▶ [TASK STATEMENT]
Read the listing below and copy out every line that holds "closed".

▶ [GIVEN MATERIAL]
________________
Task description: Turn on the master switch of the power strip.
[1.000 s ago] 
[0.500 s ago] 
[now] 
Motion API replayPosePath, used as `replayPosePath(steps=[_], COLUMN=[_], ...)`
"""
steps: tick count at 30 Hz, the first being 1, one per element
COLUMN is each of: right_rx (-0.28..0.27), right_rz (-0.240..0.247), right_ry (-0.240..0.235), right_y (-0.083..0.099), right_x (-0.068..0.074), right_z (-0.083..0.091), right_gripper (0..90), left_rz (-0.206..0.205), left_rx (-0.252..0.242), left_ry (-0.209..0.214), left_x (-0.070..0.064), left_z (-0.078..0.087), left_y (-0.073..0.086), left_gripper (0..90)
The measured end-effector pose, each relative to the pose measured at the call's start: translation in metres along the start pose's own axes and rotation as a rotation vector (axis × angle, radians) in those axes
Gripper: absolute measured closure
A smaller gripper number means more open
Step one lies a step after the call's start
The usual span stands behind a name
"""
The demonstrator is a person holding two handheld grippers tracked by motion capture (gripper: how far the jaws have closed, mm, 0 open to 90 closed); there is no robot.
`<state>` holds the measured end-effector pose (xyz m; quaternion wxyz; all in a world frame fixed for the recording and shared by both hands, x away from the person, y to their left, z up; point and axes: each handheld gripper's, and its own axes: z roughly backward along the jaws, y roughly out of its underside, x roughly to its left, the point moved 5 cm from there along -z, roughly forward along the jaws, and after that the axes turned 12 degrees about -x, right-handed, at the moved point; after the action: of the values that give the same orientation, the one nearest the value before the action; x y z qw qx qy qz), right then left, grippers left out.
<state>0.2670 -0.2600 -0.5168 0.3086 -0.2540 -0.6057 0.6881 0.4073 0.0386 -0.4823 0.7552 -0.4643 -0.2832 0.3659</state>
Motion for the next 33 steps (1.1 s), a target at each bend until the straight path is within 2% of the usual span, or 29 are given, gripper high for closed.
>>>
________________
▶ [ANSWER TO THE PROBLEM]
The demonstrator is a person holding two handheld grippers tracked by motion capture (gripper: how far the jaws have closed, mm, 0 open to 90 closed); there is no robot.
Motion for the next 33 steps (1.1 s), a target at each bend until the straight path is within 2% of the usual span, or 29 are given, gripper high for closed.

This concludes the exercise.